Since this legislation addresses all financial products, it stands to reason that provisions in this bill contain significant issues for manufactured home lending. Addressing these issues, and correcting them, must be the primary focus in 2011.

There still is work to be done at both the national and state level regarding SAFE Act implementation. The Dodd-Frank Bill transfers jurisdiction and oversight of a number of mortgage-related laws from the Department of Housing and Urban Development (HUD) to the CFPB. Included in the regulatory transfer is the shift of enforcement over the SAFE Act from HUD to the CFPB. HUD maintains jurisdiction over the SAFE Act until the designated transfer date of July 21, 2011. It is unclear if HUD will issue a final rule on the SAFE Act. However, regulatory oversight of the statute will eventually shift to the CFPB.

The SAFE Act, and uncertainty around its application to many industries, including manufactured housing, remains a key issue to be resolved in 2011. Achieving clarity in application and making the SAFE Act more relevant to the manufactured housing industry will be a high priority in 2011.

In the past three months MHI has been invited to White House sponsored events on the future of government in housing. All expectations are that the GSE reform will begin to move seriously in 2011. The U.S. Treasury Department is required to submit a report to Congress, no later than January 31, 2011, on ending the conservatorship of Fannie Mae and Freddie Mac and reforming the housing finance system. For more than a decade, GSE and federal support of manufactured home lending and finance has been limited, even with strong Congressional guidance in the Housing and Economic Recovery Act of 2008 (HERA).

Since manufactured housing is “housing” plain and simple, MHI will need to be actively engaged with committee members, administration officials and external stakeholder groups at the national and grassroots level to ensure manufactured housing is on a level playing field in any new housing finance system.

Tax extensions and tax reform have made the news headlines lately. Section 45L of the tax code provides a credit of $1,000 to manufacturers of Energy Star HUD Code manufactured homes and $2,000 for modular homes. The credit was originally enacted as part of the Energy Policy Act of 2005 and for the past several years has been extended on an annual/temporary basis. The credit officially expired December 31, 2009.

Regardless of whether tax extenders legislation is enacted during the 111th Congress “lame duck” session which is getting underway, the need to pass an extension will again arise early in 2011. The ability to rely on the long-term availability of the new energy efficient home tax credit is of critical importance.
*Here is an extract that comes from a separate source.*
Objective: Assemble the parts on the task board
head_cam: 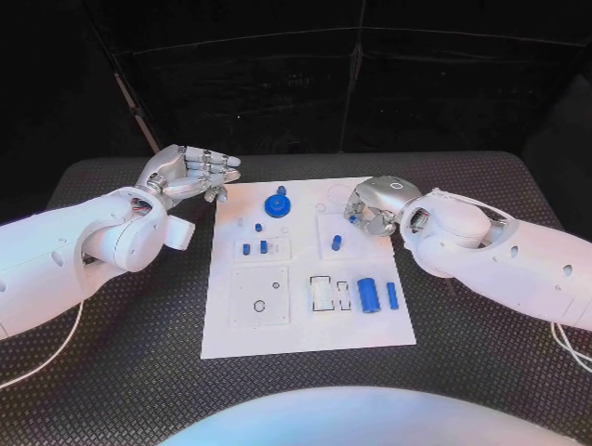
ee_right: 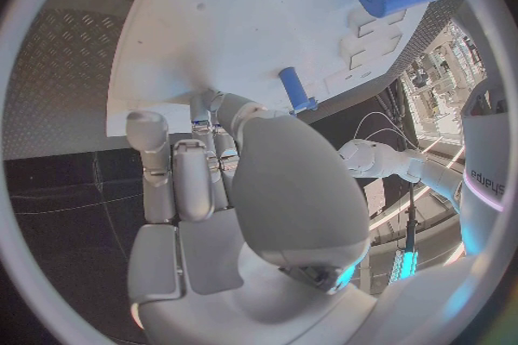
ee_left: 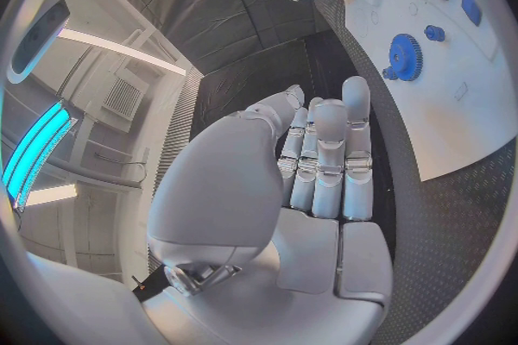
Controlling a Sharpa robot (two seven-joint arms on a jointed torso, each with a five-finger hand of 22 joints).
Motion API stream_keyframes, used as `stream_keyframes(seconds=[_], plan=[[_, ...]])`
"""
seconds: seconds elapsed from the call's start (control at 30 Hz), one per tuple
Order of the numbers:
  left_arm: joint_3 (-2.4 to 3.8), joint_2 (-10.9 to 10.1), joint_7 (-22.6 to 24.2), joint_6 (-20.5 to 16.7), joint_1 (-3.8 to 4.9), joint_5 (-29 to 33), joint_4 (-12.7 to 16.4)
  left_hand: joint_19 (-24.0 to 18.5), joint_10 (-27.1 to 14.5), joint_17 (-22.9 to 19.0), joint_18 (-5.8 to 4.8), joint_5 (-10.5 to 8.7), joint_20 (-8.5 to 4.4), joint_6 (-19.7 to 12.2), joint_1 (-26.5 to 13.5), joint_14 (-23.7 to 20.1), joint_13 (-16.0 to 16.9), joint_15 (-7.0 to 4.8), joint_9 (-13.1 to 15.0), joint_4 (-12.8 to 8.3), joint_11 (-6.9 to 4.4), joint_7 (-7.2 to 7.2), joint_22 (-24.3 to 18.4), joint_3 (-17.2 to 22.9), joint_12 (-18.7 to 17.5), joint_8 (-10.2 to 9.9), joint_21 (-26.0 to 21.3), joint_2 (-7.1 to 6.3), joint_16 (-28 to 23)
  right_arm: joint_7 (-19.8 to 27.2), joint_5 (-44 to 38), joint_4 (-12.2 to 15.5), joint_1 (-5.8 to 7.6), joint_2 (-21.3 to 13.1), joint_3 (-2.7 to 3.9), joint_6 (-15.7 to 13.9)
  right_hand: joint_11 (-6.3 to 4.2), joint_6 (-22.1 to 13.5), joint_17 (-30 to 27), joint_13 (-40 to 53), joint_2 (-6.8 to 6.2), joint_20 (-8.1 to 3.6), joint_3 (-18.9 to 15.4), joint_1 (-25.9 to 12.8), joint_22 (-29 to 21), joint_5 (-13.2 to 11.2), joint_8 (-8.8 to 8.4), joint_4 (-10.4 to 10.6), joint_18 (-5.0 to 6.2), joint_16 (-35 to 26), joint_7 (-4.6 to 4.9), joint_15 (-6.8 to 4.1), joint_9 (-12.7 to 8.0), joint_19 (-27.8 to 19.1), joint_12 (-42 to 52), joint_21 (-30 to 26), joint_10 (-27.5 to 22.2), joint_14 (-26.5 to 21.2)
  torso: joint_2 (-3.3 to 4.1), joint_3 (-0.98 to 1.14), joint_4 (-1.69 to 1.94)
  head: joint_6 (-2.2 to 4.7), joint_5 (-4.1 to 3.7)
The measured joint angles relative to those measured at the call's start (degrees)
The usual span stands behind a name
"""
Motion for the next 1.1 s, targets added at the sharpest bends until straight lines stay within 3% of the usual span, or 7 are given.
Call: stream_keyframes(seconds=[0.5,0.67,0.9,1.1], plan=[[0.0,-0.1,0.0,0.0,-0.07,0.1,-0.2,0.0,-0.6,-1.2,-0.01,0.0,0.0,0.0,-0.2,-0.5,0.0,-0.08,-0.1,0.0,0.22,0.0,-0.2,0.0,0.0,0.0,-0.2,0.2,-1.1,-0.3,-1.2,5.7,-0.05,-2.2,0.05,-5.9,-0.21,0.2,0.3,-0.2,-0.23,-0.21,0.3,-1.4,0.7,0.2,-0.44,-0.3,0.0,0.4,0.17,0.0,0.0,0.2,-0.2,0.4,0.2,0.0,-0.08,0.0,-0.03,0.11,-0.12],[0.0,-0.1,0.0,0.1,-0.1,0.1,-0.3,0.0,-0.8,-1.5,-0.01,0.0,0.0,0.0,-0.2,-0.7,0.0,0.13,-0.1,0.0,0.02,0.0,-0.3,0.0,0.0,0.0,-0.5,0.2,-1.1,-0.1,-1.1,8.4,-0.05,-3.2,0.07,-7.8,-0.22,0.4,0.5,-0.2,-0.43,-0.21,0.6,-2.1,0.9,-1.2,-0.5,-0.3,0.0,0.4,-0.01,0.0,-0.1,0.2,-0.2,0.5,0.2,0.0,-0.07,-0.02,-0.03,0.15,-0.09],[0.0,0.1,0.0,0.1,-0.11,0.1,-0.4,-0.2,-1.0,-1.8,-0.02,0.0,0.2,0.0,-0.2,-0.7,0.0,0.13,-0.2,-0.2,0.23,0.0,-0.3,-0.2,0.0,0.0,-0.5,0.19,-1.4,0.6,0.2,12.5,-0.05,-2.7,0.09,-9.8,-0.31,0.4,0.5,-0.2,-0.29,-0.21,0.8,-2.2,1.2,-1.3,-0.54,-0.4,-0.01,0.7,-0.01,0.0,-0.1,0.2,-0.4,0.8,0.3,0.0,-0.05,-0.04,-0.02,0.15,0.65],[0.0,0.5,0.0,0.1,-0.11,0.1,-0.6,-0.2,-1.0,-2.3,-0.02,0.0,0.2,0.0,-0.2,-1.1,0.0,0.13,-0.2,-0.3,0.23,0.0,-0.4,0.0,0.0,0.0,-0.7,0.19,-1.8,1.4,1.8,14.0,-0.24,-0.6,0.12,-10.4,-0.3,0.4,0.6,-0.2,-0.29,-0.21,0.8,-2.2,1.2,-1.3,-0.55,-0.5,-0.01,0.7,-0.01,0.01,-0.2,0.2,-0.4,0.8,0.3,0.0,-0.04,-0.1,0.09,0.07,2.01]])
In addition, with energy efficiency standards potentially becoming more stringent the cost to build such homes will also increase.

In 2011, MHI will work to pursue a strategy that: 1) increases the amount of the tax credit; 2) provides for a long-term/permanent enactment of the tax credit; and 3) potentially monetizes the tax credit. MHI will also examine other options to provide maximum benefit to the industry.

A severe threat to affordability and the HUD-Code is underway because of the Energy Independence and Security Act of 2007 (EISA; P.L. 110-140) which contains provisions requiring the Department of Energy (DOE) to establish and implement energy efficiency standards for manufactured housing (Sec. 413).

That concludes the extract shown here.